The University of Texas at Austin received two grants totaling $2.7 million from the Andrew W. Mellon Foundation this month to strengthen, promote and defend the contributions of the humanities and arts departments.
The grants were received April 13 and consisted of $2 million to support The Engaged Scholar Initiative, a Texas Model to help third-year humanities graduate students develop research skills. The other $700,000 grant will help preserve and digitize human rights archives in Latin America.
Esther Raizen, associate dean for research at the College of Liberal Arts, said the grant will allow graduate students to write a different kind of dissertation that involves multiple graduates, undergraduates, post-doctoral fellows, faculty and community members.

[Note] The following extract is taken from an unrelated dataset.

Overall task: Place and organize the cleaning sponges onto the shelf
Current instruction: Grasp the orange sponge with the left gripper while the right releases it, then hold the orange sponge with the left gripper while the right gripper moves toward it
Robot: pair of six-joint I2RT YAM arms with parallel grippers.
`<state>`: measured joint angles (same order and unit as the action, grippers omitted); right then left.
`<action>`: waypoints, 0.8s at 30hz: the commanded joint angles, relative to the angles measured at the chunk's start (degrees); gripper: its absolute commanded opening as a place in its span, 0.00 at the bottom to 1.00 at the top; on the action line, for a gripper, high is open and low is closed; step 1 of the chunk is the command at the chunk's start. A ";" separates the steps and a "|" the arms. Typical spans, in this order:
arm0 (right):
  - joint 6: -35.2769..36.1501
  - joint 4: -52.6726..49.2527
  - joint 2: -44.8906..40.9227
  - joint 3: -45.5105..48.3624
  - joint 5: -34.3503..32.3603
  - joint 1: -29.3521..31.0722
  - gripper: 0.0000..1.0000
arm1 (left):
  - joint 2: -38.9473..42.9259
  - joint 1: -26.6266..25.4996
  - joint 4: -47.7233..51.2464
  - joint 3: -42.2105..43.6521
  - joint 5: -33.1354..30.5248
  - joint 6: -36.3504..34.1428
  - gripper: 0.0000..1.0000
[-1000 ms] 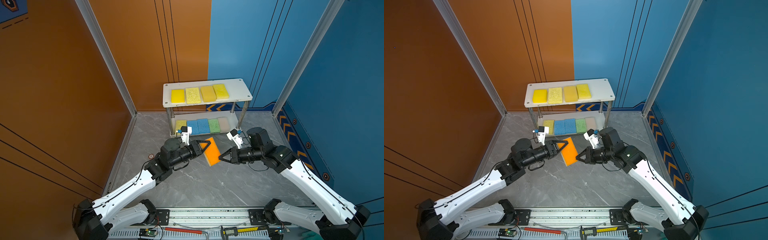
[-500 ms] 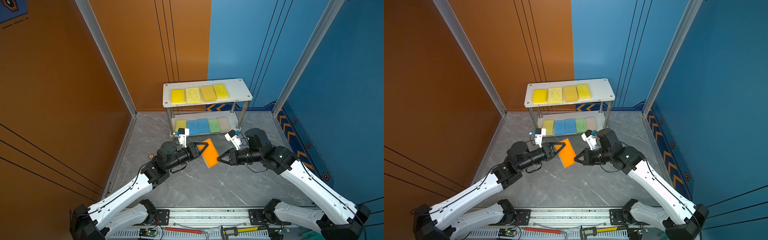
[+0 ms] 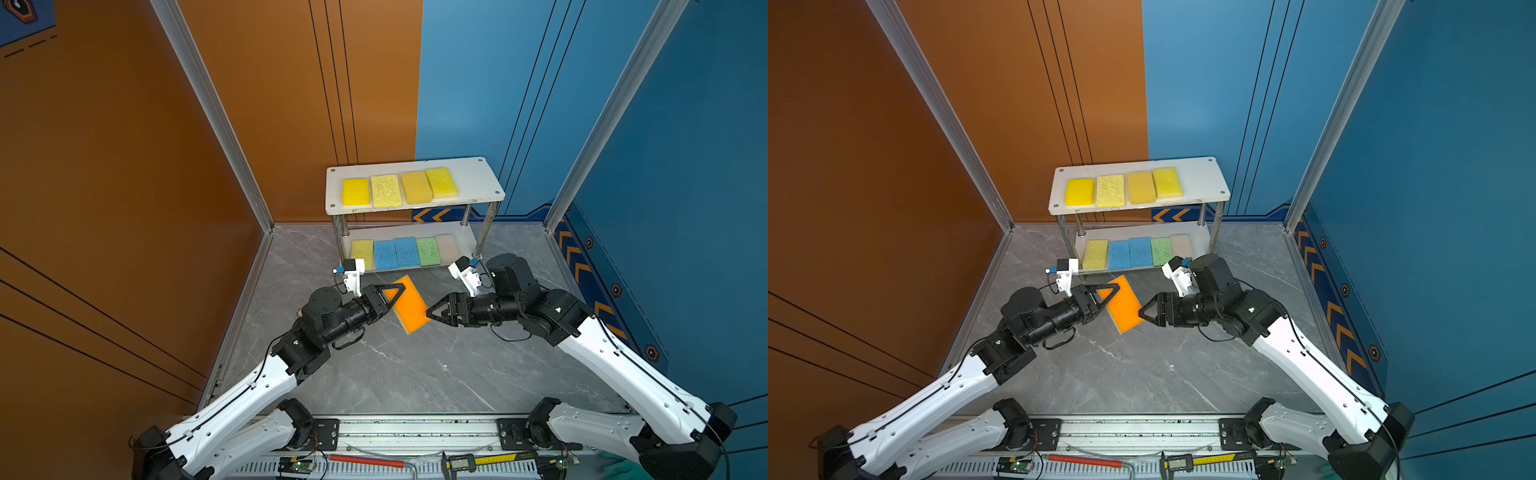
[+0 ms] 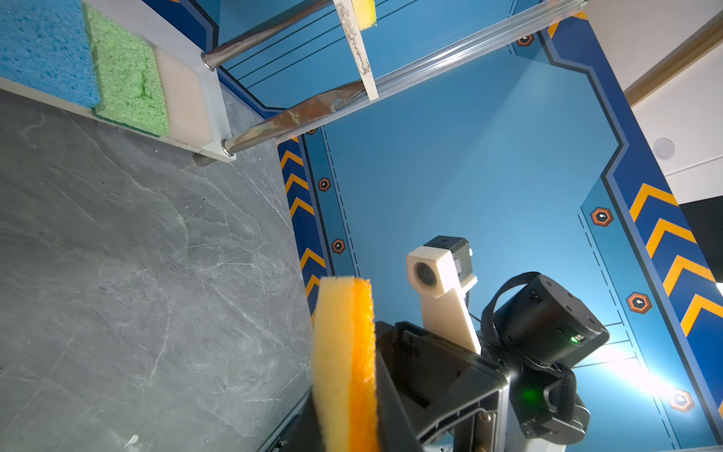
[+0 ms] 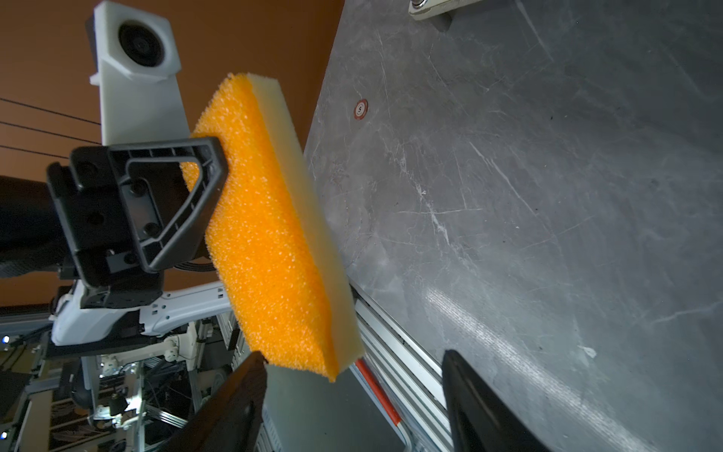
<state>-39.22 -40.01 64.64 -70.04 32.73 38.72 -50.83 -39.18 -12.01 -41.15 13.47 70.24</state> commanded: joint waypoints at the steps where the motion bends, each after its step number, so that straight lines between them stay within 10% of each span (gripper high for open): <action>1: -0.14 0.27 0.14 -2.25 -1.00 -1.16 0.82 | 1.75 1.73 -0.32 1.73 -2.97 3.77 0.16; 2: -0.47 0.81 0.03 -2.44 -0.75 -1.79 0.99 | 2.12 2.40 -1.33 2.49 -3.69 5.28 0.16; 24: -24.86 35.53 4.00 4.11 11.79 -8.05 1.00 | 7.76 3.79 -9.01 8.70 -23.63 22.87 0.15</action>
<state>-58.65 -13.15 67.90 -67.61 42.35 30.79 -43.70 -34.76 -19.14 -32.99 -6.61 92.07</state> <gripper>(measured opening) 0.999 0.158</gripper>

“The project itself will be a growth project as opposed to one person working on their own,” Raizen said. “We’re thinking in terms of reshaping, to some extent, the way dissertations and education in the humanities are perceived, because what starts here changes the world.”
Richard Flores, senior associate dean for academic affairs at the College of Liberal Arts, said the grant equips humanities students with the proper tools and research experience to pursue different career options.
“Our students, for the most part, are going into academic jobs, but some of them want to go into other careers where academic training at the Ph.D. level is still important,” Flores said. “This allows them to explore those avenues while they are still doing their graduate work and shape their work in that direction up front.”
The $700,000 grant was given to the LLILAS Benson Latin American Studies and Collections project to preserve rare and fragile archives relating to human rights, LLILAS Benson director Virginia Garrard said.
“We keep the original physical materials in the home country and make digital copies here which are then available for open access to anyone in the world who wants to use them,” Garrard said. “This access gives the material potential for a very wide effect.”
Garrard said these grants are crucial for the future of the study of humanities.
“These grants allow us to do what we really want to do,” Garrard said. “In a time where funding from the U.S. government and the state government is scarce and getting scarcer, it’s important that we have funds for initiatives that help for the future as they are very backfilling for us.”